• _What to produce_
Using the entries below, show all lines with the string "white".

• _Dataset excerpts_
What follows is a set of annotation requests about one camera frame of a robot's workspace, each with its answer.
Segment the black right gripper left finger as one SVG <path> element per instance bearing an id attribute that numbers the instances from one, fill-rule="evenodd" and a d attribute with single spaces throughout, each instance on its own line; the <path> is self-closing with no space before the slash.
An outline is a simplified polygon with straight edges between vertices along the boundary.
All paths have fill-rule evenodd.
--
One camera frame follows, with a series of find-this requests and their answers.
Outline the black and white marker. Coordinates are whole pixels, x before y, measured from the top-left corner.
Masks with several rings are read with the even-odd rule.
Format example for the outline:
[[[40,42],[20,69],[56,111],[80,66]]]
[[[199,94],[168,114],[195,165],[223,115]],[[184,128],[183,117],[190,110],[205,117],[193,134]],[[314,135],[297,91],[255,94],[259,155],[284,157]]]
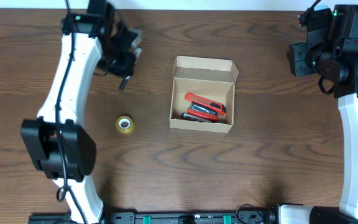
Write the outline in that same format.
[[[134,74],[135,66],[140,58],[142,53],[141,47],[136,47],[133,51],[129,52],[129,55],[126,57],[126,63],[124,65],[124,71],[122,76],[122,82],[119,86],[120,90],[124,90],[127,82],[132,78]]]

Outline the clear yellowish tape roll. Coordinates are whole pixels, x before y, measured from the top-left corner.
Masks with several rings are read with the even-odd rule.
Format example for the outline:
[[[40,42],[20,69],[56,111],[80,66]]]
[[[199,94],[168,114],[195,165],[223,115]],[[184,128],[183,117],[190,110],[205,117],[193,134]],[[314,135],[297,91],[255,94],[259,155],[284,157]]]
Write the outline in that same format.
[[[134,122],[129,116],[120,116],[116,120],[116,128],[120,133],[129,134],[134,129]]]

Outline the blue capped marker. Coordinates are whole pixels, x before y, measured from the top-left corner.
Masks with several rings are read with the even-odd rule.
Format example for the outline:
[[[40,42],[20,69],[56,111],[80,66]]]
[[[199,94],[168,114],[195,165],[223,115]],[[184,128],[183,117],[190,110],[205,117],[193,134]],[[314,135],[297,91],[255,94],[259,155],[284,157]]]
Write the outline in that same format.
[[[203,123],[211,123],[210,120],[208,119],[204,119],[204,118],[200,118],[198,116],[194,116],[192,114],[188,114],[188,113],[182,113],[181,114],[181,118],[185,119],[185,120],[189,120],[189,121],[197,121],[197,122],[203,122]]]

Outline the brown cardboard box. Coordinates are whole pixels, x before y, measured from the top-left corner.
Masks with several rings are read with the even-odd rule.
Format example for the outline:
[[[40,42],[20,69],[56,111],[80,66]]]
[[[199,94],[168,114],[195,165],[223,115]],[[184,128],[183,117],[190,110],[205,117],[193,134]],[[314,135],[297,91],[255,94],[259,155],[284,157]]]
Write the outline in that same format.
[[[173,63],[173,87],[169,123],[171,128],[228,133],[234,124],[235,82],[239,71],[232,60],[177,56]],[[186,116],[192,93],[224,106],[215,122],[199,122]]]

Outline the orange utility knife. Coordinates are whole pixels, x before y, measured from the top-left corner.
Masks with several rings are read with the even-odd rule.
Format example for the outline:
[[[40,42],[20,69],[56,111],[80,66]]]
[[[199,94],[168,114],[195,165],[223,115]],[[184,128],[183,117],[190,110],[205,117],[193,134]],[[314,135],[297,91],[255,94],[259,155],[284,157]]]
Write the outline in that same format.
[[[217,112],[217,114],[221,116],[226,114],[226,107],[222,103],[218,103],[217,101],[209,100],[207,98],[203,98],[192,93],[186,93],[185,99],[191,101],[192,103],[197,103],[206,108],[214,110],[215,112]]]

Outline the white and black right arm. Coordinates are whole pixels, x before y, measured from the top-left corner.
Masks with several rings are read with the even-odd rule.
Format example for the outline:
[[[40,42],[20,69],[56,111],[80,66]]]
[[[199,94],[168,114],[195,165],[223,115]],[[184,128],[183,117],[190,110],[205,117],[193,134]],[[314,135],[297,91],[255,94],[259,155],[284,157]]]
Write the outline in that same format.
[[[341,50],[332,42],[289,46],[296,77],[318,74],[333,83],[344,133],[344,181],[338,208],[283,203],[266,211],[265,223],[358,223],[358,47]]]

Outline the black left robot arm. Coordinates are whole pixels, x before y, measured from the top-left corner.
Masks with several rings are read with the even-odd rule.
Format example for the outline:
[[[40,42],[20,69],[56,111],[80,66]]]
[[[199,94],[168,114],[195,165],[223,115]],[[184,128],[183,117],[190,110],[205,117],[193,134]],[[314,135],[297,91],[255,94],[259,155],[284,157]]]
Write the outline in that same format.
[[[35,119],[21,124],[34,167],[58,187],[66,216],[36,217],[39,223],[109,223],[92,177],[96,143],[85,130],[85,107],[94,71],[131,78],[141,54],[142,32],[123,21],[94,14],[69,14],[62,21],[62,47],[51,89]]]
---
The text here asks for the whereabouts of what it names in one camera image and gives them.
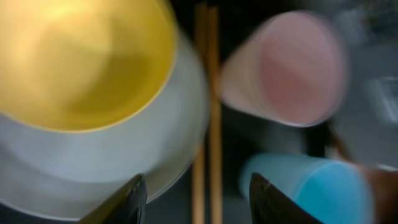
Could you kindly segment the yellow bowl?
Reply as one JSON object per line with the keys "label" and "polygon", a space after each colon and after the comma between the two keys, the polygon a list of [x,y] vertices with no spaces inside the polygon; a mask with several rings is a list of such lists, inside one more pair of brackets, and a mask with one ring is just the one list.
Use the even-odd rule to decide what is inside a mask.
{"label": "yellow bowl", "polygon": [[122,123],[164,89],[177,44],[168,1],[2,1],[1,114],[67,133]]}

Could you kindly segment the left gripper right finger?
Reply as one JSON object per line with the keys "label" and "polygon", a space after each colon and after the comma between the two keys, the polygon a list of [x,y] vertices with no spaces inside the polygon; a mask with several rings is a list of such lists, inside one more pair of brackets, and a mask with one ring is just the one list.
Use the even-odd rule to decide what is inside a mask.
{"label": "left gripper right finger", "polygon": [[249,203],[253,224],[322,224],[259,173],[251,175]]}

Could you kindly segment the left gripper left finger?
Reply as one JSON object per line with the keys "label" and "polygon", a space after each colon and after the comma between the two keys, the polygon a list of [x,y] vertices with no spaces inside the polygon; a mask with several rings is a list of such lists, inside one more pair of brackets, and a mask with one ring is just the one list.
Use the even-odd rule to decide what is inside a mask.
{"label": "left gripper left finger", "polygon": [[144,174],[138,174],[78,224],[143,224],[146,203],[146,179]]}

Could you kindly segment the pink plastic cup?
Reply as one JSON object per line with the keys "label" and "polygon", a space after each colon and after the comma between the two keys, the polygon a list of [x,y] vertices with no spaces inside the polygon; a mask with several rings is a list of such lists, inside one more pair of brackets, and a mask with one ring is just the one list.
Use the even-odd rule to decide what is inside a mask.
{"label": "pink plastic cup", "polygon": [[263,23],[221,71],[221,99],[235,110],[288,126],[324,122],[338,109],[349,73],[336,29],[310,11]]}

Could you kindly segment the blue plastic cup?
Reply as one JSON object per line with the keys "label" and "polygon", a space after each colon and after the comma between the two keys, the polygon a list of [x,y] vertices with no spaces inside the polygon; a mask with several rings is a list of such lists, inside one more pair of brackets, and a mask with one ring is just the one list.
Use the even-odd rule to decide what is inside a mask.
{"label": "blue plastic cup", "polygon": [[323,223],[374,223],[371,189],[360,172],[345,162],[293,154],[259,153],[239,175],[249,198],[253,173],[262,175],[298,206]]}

• _Expected answer_
Outline the black and white marker. Coordinates are whole pixels, x before y, measured from the top-left corner.
Outline the white and black right arm. Coordinates are whole pixels, x before y, measured from the top-left corner.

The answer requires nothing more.